Kaleidico Business DevelopmentThere is nothing more dangerous to sales production than rolling out a new compensation plan or incentive program. Often we make these tweaks to reward or encourage good behaviors we see in our sales organization, but I warn…caution is warranted.

I just encountered just such a scenario the other day. Here is an example of how rewards are about to unwind good sales behaviors:

As a brief background, Kaleidico’s Sales Manager (lead management software from my company) is uniquely designed as a pull-based CRM software. This is a very rare feature for lead management, but is incredibly powerful way to discipline sales management. You see, you have to work leads to get leads and it creates a healthy competition for sales leads.

In this particular scenario the client is experiencing an incredible sub-minute initial contact average. Talk about incredible customer service!

The logical conclusion is that their entire sales force is hungry for leads. What’s even better? They are also yielding above average conversion rates and very short sales cycles.

Why the concern?

They want to make a change. A gut-level logical change. They want to adjust lead distribution to reward their current top performers. The new system would round robin (push) leads into each of these selected performers until they hit an allowance cap. Then the lower performers would be eligible for their first fresh leads of the day.
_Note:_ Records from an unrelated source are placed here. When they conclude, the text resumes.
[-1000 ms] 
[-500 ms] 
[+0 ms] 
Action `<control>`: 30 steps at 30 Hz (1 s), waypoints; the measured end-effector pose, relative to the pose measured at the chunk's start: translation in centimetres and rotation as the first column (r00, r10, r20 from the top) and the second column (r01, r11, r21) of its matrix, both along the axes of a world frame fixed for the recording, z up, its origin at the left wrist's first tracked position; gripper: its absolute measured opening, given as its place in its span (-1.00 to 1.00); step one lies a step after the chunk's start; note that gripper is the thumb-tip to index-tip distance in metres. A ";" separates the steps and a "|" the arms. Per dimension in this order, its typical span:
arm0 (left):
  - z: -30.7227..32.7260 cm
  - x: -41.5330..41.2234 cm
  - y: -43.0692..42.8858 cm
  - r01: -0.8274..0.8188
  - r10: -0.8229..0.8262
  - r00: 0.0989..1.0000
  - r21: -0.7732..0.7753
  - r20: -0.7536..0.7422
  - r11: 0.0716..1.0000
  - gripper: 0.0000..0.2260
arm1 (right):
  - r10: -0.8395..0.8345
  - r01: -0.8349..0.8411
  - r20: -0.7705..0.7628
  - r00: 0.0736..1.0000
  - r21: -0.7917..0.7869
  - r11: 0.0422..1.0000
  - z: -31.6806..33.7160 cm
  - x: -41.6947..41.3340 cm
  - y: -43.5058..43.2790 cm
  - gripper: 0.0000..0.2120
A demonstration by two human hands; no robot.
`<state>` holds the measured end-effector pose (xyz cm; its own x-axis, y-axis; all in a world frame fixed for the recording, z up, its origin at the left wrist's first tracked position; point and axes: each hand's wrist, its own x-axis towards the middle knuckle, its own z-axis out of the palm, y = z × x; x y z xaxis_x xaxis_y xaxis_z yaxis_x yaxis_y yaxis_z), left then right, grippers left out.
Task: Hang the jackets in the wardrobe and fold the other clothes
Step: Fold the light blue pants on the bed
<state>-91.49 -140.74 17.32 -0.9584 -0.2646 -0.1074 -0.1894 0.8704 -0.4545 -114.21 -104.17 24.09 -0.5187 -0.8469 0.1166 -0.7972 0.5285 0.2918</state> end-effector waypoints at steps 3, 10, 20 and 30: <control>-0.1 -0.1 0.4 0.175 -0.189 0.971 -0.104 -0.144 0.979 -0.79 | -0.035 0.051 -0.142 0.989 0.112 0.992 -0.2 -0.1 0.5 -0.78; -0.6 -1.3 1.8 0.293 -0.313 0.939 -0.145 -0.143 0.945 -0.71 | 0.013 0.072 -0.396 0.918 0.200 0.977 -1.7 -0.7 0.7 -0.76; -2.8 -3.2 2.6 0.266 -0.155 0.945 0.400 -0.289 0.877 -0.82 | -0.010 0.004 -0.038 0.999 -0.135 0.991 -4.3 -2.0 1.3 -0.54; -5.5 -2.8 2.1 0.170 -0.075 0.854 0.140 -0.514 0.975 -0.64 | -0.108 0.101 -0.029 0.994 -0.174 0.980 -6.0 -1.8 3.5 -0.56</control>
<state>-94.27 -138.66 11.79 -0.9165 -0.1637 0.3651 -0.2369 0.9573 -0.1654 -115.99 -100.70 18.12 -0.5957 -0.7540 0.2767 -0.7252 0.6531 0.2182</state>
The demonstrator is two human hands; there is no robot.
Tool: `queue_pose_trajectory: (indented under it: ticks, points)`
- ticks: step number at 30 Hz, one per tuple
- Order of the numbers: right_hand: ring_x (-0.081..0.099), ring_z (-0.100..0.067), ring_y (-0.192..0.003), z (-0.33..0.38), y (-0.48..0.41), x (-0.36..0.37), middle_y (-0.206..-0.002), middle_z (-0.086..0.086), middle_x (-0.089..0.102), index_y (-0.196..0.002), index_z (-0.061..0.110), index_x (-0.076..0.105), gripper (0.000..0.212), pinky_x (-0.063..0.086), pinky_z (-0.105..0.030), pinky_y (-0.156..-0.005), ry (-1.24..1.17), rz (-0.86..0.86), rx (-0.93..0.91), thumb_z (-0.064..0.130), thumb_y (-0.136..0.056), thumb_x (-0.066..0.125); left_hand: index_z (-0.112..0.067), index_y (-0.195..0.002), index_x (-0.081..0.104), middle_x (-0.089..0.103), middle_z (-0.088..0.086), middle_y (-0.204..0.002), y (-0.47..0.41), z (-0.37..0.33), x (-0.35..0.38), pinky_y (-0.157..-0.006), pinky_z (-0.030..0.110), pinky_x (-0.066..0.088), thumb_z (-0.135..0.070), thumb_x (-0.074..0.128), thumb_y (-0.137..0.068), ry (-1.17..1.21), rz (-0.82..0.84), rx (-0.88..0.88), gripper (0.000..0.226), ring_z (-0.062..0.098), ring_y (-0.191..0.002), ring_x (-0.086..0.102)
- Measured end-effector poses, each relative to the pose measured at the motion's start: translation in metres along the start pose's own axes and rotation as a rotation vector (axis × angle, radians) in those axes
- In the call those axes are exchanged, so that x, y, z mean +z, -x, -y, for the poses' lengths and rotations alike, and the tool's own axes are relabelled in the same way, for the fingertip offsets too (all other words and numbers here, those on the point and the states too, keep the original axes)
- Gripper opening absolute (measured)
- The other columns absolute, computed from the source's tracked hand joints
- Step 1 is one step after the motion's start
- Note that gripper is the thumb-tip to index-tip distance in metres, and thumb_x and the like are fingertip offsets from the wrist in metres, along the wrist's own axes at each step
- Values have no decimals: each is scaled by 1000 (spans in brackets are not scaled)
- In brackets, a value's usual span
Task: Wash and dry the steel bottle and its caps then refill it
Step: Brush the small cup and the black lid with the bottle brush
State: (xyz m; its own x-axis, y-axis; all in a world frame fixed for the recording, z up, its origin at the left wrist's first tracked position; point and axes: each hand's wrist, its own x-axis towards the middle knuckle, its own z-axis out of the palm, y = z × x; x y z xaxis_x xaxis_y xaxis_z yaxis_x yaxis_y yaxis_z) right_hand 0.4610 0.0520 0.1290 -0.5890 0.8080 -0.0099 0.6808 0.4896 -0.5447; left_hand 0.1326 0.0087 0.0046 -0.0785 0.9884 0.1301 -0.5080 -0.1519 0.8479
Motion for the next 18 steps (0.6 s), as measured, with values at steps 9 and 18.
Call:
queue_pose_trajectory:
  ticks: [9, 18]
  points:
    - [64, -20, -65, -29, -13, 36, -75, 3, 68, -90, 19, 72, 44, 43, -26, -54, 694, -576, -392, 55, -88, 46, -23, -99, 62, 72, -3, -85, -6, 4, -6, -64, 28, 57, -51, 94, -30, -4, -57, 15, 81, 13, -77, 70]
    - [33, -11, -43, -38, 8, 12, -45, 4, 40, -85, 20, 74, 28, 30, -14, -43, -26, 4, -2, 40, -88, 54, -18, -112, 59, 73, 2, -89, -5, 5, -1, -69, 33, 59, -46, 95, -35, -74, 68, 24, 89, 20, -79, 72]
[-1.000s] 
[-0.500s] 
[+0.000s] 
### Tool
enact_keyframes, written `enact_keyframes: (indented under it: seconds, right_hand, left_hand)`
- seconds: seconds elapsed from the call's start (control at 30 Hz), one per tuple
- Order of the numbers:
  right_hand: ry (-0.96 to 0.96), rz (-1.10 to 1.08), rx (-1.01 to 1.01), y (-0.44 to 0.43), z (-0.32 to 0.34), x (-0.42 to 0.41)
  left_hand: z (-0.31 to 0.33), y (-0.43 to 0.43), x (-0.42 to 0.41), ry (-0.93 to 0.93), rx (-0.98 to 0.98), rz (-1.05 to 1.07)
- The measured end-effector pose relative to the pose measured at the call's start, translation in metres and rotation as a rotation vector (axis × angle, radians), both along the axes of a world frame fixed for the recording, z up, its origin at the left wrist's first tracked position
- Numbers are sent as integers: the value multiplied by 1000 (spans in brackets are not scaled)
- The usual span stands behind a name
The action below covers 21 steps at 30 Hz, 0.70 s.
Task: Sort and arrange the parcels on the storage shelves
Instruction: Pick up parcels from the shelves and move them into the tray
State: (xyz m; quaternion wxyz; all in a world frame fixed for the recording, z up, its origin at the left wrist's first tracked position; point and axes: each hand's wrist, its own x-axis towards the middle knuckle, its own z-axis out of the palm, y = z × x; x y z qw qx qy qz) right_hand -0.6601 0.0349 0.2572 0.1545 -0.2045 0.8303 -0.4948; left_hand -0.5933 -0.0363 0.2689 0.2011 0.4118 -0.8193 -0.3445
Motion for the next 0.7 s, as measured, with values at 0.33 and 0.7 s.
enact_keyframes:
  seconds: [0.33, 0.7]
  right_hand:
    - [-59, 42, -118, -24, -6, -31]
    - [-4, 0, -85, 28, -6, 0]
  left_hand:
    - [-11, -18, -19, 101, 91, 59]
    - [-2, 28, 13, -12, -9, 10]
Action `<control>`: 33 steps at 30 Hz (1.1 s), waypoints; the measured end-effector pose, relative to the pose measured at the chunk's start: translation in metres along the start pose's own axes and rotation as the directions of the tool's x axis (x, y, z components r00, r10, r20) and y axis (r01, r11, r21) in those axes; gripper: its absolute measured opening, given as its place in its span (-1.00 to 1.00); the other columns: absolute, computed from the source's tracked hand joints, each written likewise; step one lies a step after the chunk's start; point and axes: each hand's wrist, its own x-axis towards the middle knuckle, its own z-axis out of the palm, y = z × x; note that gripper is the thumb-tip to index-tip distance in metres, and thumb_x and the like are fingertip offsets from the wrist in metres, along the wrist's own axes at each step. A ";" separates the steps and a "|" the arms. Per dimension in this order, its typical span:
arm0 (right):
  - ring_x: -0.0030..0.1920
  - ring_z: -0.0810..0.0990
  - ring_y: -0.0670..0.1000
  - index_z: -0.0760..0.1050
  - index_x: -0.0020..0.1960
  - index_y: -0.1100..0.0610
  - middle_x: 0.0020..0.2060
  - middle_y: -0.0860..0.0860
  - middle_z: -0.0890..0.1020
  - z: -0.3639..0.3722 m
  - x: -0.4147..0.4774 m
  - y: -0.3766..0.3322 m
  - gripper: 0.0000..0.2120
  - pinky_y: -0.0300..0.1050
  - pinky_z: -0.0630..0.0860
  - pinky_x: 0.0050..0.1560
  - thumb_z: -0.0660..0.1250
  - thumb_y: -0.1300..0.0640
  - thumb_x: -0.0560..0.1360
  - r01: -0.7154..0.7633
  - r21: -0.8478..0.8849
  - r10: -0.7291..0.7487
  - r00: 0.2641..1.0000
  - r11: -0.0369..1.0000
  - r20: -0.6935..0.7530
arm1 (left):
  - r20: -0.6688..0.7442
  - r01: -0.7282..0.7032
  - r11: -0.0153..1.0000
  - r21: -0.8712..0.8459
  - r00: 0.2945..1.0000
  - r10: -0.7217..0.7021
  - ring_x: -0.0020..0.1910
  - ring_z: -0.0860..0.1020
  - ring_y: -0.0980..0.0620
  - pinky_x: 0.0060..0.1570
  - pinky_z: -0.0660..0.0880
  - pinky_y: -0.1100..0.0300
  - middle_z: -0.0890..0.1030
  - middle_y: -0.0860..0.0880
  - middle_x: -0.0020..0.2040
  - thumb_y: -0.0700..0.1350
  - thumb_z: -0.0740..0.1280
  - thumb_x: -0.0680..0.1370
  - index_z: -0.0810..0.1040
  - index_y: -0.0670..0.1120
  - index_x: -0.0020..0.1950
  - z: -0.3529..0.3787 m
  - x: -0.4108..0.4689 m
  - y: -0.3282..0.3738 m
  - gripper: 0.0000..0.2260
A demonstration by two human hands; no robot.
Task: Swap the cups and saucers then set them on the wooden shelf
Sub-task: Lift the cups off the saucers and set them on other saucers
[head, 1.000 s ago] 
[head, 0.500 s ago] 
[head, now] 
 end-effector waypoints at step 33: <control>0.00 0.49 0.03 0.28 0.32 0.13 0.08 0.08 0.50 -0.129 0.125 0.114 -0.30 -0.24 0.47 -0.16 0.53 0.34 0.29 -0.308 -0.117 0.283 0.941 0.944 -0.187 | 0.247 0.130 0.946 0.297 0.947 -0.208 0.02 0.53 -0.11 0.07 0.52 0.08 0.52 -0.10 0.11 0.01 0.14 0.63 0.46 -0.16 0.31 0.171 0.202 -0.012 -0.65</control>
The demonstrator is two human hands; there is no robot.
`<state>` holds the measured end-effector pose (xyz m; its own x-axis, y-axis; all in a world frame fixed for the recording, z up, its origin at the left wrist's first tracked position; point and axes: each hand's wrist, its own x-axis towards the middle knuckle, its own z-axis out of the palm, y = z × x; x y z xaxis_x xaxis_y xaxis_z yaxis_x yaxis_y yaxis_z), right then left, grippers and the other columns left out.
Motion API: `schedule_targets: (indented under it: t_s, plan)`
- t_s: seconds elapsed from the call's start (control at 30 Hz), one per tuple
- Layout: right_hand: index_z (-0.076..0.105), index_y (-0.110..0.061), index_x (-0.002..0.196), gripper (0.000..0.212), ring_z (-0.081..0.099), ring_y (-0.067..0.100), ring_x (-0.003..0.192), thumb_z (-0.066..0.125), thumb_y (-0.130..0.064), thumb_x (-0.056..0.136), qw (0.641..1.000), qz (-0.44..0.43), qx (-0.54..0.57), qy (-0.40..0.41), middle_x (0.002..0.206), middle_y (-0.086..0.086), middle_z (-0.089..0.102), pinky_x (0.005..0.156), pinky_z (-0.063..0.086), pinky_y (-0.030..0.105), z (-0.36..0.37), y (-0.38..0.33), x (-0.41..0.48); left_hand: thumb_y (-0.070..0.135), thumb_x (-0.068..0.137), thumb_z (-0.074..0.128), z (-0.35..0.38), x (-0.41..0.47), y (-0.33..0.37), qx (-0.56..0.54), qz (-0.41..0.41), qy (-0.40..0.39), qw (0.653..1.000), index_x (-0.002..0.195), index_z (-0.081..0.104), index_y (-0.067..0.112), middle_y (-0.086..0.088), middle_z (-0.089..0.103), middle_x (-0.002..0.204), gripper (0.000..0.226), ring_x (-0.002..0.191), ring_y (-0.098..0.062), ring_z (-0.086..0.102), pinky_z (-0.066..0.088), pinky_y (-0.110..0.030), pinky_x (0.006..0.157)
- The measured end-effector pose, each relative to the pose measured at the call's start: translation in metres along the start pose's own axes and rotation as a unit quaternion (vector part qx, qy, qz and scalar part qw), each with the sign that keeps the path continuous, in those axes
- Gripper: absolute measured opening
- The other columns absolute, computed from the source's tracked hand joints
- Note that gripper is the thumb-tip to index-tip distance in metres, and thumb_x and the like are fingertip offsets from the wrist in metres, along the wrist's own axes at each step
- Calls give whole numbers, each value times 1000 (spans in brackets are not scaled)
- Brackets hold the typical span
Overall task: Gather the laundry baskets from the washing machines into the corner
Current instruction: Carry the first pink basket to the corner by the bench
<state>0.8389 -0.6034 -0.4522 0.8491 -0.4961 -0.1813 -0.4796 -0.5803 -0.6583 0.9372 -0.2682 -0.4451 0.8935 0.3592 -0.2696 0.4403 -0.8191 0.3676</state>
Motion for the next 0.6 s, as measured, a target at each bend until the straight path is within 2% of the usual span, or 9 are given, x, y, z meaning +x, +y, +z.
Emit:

I have been in the Internet lead business for over a decade and have seen about every lead allocation process you can imagine–this one is no exception. So, here are the most probable outcomes and fallacies to this lead distribution scheme:

  • Top performers don’t need to be hungry anymore, leads just became free
  • Conversion and contact rates are likely to decline for top performers
  • Managers now must monitor queues for aging leads or unavailable agents
  • Opens the flood gates for multiple “special” allocation groups
  • False assumption that leads received in the morning are best (actually research shows weekend leads are the highest converting)
  • Good news: Lower performers forced concentration on older leads typically increases their performance

There are certainly exceptions. Lead management is something that should be continually reviewed and optimized for market and organizational changes. However, caution to the wise beware of unwinding good behaviors your current system has enforced.